● **Task item**:
Write out the following listing's lines from the one with "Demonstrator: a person" to the one with "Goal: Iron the", exactly, with both included and no others.

■ ■ ■ ■

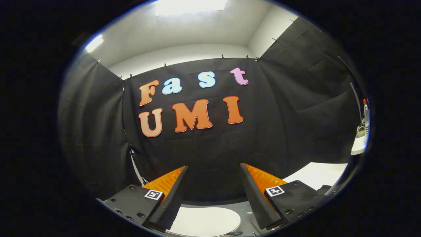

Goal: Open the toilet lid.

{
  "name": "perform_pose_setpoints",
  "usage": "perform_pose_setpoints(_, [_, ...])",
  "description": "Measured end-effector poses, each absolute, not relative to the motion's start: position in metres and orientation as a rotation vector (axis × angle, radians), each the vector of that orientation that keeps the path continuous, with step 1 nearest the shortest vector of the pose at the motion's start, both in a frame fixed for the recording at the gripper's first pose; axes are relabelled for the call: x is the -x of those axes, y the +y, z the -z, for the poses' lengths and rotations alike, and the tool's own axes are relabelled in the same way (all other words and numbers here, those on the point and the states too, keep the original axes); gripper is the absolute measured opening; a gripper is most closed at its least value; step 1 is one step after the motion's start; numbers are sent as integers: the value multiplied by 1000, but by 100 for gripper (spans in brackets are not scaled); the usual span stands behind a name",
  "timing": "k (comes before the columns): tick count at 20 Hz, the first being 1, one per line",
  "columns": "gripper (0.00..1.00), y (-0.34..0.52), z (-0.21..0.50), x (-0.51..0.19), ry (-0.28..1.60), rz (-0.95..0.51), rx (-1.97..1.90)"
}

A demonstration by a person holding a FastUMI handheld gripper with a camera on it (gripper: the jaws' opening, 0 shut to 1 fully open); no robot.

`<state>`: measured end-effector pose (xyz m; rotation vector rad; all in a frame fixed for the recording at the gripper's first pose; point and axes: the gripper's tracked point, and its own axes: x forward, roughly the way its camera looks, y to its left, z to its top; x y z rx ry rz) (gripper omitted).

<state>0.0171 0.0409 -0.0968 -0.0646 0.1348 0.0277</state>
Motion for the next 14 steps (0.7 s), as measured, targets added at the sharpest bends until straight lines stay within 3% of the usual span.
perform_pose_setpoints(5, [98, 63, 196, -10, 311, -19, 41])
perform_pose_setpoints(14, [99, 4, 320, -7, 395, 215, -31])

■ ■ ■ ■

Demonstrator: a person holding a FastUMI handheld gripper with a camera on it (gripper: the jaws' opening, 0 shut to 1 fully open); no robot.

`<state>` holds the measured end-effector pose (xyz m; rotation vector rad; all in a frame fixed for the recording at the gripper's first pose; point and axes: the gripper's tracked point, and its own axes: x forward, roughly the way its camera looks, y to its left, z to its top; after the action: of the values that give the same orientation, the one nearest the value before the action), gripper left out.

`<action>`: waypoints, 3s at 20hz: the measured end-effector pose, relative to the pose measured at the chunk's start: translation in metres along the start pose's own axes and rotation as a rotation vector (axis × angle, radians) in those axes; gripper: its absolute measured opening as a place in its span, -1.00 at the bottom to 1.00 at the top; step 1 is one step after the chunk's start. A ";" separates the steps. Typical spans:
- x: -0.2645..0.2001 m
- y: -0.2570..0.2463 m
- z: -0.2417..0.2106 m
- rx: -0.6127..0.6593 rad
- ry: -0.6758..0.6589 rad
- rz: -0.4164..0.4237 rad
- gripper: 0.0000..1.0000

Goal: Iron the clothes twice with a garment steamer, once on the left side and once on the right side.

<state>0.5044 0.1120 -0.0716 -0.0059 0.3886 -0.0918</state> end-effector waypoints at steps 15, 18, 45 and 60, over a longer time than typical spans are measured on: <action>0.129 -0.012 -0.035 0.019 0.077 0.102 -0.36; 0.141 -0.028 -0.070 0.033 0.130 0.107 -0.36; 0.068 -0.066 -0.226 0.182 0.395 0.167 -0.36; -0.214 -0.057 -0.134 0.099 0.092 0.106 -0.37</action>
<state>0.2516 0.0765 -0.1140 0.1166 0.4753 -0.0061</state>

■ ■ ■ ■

● **Output for this task**:
Demonstrator: a person holding a FastUMI handheld gripper with a camera on it (gripper: the jaws' opening, 0 shut to 1 fully open); no robot.

`<state>` holds the measured end-effector pose (xyz m; rotation vector rad; all in a frame fixed for the recording at the gripper's first pose; point and axes: the gripper's tracked point, and its own axes: x forward, roughly the way its camera looks, y to its left, z to its top; after the action: of the values that give the same orientation, the one nearest the value before the action), gripper left out.

`<action>`: waypoints, 3s at 20hz: the measured end-effector pose, relative to the pose measured at the chunk's start: translation in metres along the start pose's own axes and rotation as a rotation vector (axis × angle, radians) in those axes; gripper: its absolute measured opening as a place in its span, -1.00 at the bottom to 1.00 at the top; step 1 is one step after the chunk's start. A ";" separates the steps. Typical spans:
- x: -0.2645..0.2001 m
- y: -0.2570..0.2463 m
- z: -0.2417..0.2106 m
- rx: -0.6127..0.6593 rad
- ry: -0.6758..0.6589 rad
- rz: -0.4164..0.4237 rad
- gripper: 0.0000..1.0000

Goal: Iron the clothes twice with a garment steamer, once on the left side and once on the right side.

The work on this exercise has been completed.